Every picture is to be removed, and all the data is to be copied exactly.

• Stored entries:
BEGIN

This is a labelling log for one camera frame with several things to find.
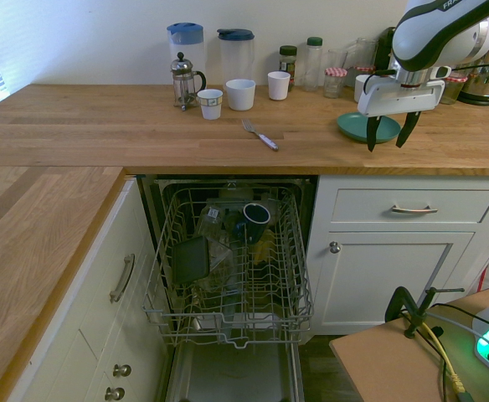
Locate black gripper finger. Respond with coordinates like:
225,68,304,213
395,110,422,149
366,114,382,152

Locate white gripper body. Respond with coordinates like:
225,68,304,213
357,69,446,117

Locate silver fork white handle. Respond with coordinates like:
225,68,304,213
241,118,280,152

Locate dishwasher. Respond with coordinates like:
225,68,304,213
137,173,319,402

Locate teal plate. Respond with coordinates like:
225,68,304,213
337,111,402,145

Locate glass jar red checked lid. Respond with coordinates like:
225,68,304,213
440,71,469,106
323,66,348,100
347,64,375,87

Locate tall empty glass jar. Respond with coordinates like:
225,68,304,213
355,37,379,68

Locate white drawer front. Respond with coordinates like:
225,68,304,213
330,188,489,225

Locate clear glass tumbler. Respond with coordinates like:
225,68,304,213
327,49,350,85

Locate clear bottle green lid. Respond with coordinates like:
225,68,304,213
304,36,324,92

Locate small white cup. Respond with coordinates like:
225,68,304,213
267,70,291,101

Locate spice jar green lid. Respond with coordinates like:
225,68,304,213
279,44,298,91

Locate wide white cup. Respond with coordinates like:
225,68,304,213
225,79,256,111

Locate dark blue mug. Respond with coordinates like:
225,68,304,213
234,202,271,246

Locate white cabinet door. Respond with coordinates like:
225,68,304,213
317,229,476,332

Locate yellow item in rack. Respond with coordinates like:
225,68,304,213
252,229,280,265

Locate clear pitcher dark blue lid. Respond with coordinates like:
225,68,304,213
217,28,255,85

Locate patterned paper cup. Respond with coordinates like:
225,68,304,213
196,89,224,121

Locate black screw clamp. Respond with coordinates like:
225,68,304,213
384,286,466,339

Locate clear glass container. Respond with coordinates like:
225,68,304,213
196,204,235,291

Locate glass french press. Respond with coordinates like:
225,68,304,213
169,51,208,112

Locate clear pitcher light blue lid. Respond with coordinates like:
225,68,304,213
167,22,206,91

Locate black square lid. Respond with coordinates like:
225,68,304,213
172,234,210,285

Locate brown fibreboard panel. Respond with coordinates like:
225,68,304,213
328,283,489,402

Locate white corner cabinet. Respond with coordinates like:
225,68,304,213
8,178,172,402

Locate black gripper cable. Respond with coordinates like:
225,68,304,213
362,62,489,94

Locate silver drawer bar handle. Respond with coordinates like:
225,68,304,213
391,204,439,214

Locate grey cable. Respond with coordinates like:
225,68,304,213
426,312,482,338

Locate yellow cable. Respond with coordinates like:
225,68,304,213
419,320,468,395

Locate grey wire dishwasher rack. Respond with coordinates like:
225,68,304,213
142,183,316,351

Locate silver cabinet bar handle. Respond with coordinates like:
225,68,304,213
109,253,136,304

END

• Finished task:
This is a labelling log for one camera frame with several things to find.
Locate black gripper finger. Respond with coordinates like:
225,68,304,213
395,110,422,149
366,114,382,152

Locate white gripper body. Respond with coordinates like:
225,68,304,213
357,69,446,117

Locate silver fork white handle. Respond with coordinates like:
225,68,304,213
241,118,280,152

Locate dishwasher. Respond with coordinates like:
225,68,304,213
137,173,319,402

Locate teal plate. Respond with coordinates like:
225,68,304,213
337,111,402,145

Locate glass jar red checked lid. Respond with coordinates like:
225,68,304,213
440,71,469,106
323,66,348,100
347,64,375,87

Locate tall empty glass jar. Respond with coordinates like:
225,68,304,213
355,37,379,68

Locate white drawer front. Respond with coordinates like:
225,68,304,213
330,188,489,225

Locate clear glass tumbler. Respond with coordinates like:
225,68,304,213
327,49,350,85

Locate clear bottle green lid. Respond with coordinates like:
225,68,304,213
304,36,324,92

Locate small white cup. Respond with coordinates like:
225,68,304,213
267,70,291,101

Locate spice jar green lid. Respond with coordinates like:
225,68,304,213
279,44,298,91

Locate wide white cup. Respond with coordinates like:
225,68,304,213
225,79,256,111

Locate dark blue mug. Respond with coordinates like:
225,68,304,213
234,202,271,246

Locate white cabinet door. Respond with coordinates like:
225,68,304,213
317,229,476,332

Locate yellow item in rack. Respond with coordinates like:
225,68,304,213
252,229,280,265

Locate clear pitcher dark blue lid. Respond with coordinates like:
225,68,304,213
217,28,255,85

Locate patterned paper cup. Respond with coordinates like:
225,68,304,213
196,89,224,121

Locate black screw clamp. Respond with coordinates like:
225,68,304,213
384,286,466,339

Locate clear glass container. Respond with coordinates like:
225,68,304,213
196,204,235,291

Locate glass french press. Respond with coordinates like:
225,68,304,213
169,51,208,112

Locate clear pitcher light blue lid. Respond with coordinates like:
225,68,304,213
167,22,206,91

Locate black square lid. Respond with coordinates like:
225,68,304,213
172,234,210,285

Locate brown fibreboard panel. Respond with coordinates like:
225,68,304,213
328,283,489,402

Locate white corner cabinet. Respond with coordinates like:
225,68,304,213
8,178,172,402

Locate black gripper cable. Respond with coordinates like:
225,68,304,213
362,62,489,94

Locate silver drawer bar handle. Respond with coordinates like:
225,68,304,213
391,204,439,214

Locate grey cable. Respond with coordinates like:
225,68,304,213
426,312,482,338

Locate yellow cable. Respond with coordinates like:
225,68,304,213
419,320,468,395

Locate grey wire dishwasher rack. Respond with coordinates like:
225,68,304,213
142,183,316,351

Locate silver cabinet bar handle. Respond with coordinates like:
225,68,304,213
109,253,136,304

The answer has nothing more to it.